> [TASK]:
Print verbatim the opening line of the material and every subsequent line through the one containing "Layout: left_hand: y".

** SUPPLIED DATA follows **

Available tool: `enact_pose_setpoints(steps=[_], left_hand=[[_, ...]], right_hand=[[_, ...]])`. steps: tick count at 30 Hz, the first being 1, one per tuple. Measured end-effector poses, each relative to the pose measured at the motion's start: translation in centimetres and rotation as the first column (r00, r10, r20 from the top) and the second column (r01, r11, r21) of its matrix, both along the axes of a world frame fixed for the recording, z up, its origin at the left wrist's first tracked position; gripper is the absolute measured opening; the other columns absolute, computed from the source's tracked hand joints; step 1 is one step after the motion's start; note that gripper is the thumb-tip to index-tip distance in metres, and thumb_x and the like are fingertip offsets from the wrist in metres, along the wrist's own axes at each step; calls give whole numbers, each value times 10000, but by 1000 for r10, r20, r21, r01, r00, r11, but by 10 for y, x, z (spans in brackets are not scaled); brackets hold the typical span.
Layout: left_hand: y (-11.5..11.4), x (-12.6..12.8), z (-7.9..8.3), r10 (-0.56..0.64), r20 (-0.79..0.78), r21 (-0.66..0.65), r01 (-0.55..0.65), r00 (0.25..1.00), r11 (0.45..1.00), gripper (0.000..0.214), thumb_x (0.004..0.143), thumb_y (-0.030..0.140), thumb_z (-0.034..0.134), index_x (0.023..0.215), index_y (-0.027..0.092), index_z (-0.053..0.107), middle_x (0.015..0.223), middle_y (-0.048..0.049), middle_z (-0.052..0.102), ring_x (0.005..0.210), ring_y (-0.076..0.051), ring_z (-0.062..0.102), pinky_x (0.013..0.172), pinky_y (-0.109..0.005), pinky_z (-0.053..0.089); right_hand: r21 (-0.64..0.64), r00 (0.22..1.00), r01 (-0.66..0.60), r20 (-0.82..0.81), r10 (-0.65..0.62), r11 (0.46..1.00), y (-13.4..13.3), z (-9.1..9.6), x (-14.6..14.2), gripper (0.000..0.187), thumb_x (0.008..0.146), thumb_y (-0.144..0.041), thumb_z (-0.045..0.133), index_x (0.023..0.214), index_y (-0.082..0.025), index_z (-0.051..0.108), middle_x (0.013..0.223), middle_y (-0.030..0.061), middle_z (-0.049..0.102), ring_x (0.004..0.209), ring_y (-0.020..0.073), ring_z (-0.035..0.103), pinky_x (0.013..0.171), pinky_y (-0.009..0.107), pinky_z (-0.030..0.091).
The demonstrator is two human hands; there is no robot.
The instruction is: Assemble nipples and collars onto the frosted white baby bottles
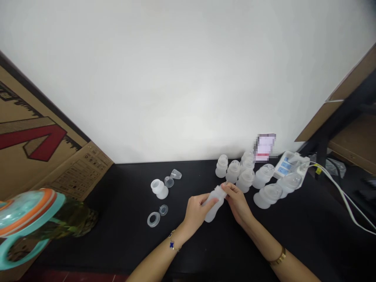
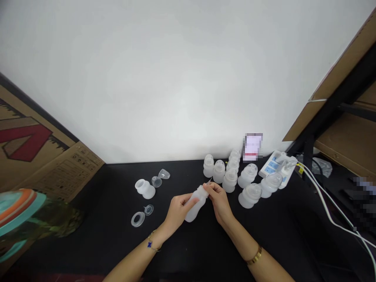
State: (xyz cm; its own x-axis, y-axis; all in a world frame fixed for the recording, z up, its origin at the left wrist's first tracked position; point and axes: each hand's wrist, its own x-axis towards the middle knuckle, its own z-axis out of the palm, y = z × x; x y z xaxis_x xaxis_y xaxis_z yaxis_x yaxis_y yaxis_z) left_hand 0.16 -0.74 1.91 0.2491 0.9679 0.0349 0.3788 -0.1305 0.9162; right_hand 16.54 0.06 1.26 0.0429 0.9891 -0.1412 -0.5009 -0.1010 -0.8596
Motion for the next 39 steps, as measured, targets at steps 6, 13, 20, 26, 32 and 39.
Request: enact_pose_setpoints(steps=[6,13,20,26,32,39], left_hand=[[6,3,-14,15,217,-145,17,976,989,524,832,625,580,732,121,686,568,17,476,540,-110,348,513,-237,234],[12,2,-20,142,494,-269,-4,858,963,594,860,663,533,893,93,695,704,-53,629,613,-146,514,568,-240,369],[13,1,-20,206,542,-335,-15,815,942,620,883,662,505,977,84,711,758,-79,672,643,-150,548,589,-236,383],[12,2,-20,217,534,-331,-34,817,943,626,873,668,515,942,79,716,741,-68,660,640,-145,536,573,-230,370],[14,2,-23,221,515,-301,-66,828,951,621,870,662,526,923,78,730,765,-79,680,654,-150,559,555,-222,389],[13,1,-23,181,531,-279,-31,828,960,561,921,577,515,1341,210,583,1246,-121,657,1063,-272,639,799,-321,552]], right_hand=[[-32,1000,11,14,-11,999,1,-3,0,251,784,-431,760,690,-216,671,762,6,613,739,168,528,709,306,430],[-27,988,-148,45,149,989,-2,0,-4,288,817,-397,726,1065,-252,740,1080,52,700,988,241,596,794,341,477],[-14,969,-219,111,220,976,-6,-4,-8,372,755,-362,784,1110,-263,730,1103,45,719,1028,265,619,805,350,475],[-20,966,-223,126,224,975,-6,-3,-7,370,769,-373,773,1122,-272,727,1166,48,706,1072,276,617,849,371,474],[-5,964,-229,138,228,973,-5,-3,-7,411,770,-392,772,1156,-264,714,1130,61,723,1076,301,624,893,421,470],[-10,971,-209,114,209,978,-5,-3,-7,467,762,-399,782,1206,-291,688,1279,55,666,1189,323,578,967,451,459]])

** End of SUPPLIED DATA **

> [YOUR RESPONSE]:
Available tool: `enact_pose_setpoints(steps=[_], left_hand=[[_, ...]], right_hand=[[_, ...]])`. steps: tick count at 30 Hz, the first being 1, one per tuple. Measured end-effector poses, each relative to the pose measured at the motion's start: translation in centimetres and rotation as the first column (r00, r10, r20 from the top) and the second column (r01, r11, r21) of its matrix, both along the axes of a world frame fixed for the recording, z up, its origin at the left wrist's first tracked position; gripper is the absolute measured opening; the other columns absolute, computed from the source's tracked hand joints; step 1 is one step after the motion's start; note that gripper is the thumb-tip to index-tip distance in metres, and thumb_x and the like are fingertip offsets from the wrist in metres, along the wrist's own axes at each step; calls give whole numbers, each value times 10000, but by 1000 for r10, r20, r21, r01, r00, r11, but by 10 for y, x, z (spans in brackets are not scaled); brackets hold the typical span.
Layout: left_hand: y (-11.5..11.4), x (-12.6..12.8), z (-7.9..8.3), r10 (-0.56..0.64), r20 (-0.79..0.78), r21 (-0.66..0.65), r01 (-0.55..0.65), r00 (0.25..1.00), r11 (0.45..1.00), gripper (0.000..0.214), thumb_x (0.004..0.143), thumb_y (-0.030..0.140), thumb_z (-0.034..0.134), index_x (0.023..0.215), index_y (-0.027..0.092), index_z (-0.053..0.107), middle_x (0.015..0.223), middle_y (-0.048..0.049), middle_z (-0.052..0.102), ring_x (0.005..0.210), ring_y (-0.076..0.051), ring_z (-0.062..0.102), pinky_x (0.013..0.172), pinky_y (-0.109..0.005), pinky_z (-0.053..0.089); right_hand: r21 (-0.64..0.64), r00 (0.22..1.00), r01 (-0.66..0.60), r20 (-0.82..0.81), r10 (-0.65..0.62), r11 (0.46..1.00), y (-13.4..13.3), z (-9.1..9.6), x (-14.6..14.2), gripper (0.000..0.187), thumb_x (0.008..0.146), thumb_y (-0.144..0.041), thumb_z (-0.045..0.133), index_x (0.023..0.214), index_y (-0.082..0.025), index_z (-0.051..0.108), middle_x (0.013..0.223), middle_y (-0.030..0.061), middle_z (-0.049..0.102), ring_x (0.004..0.209), ring_y (-0.020..0.073), ring_z (-0.035..0.103), pinky_x (0.013..0.171), pinky_y (-0.009..0.107), pinky_z (-0.030..0.091).

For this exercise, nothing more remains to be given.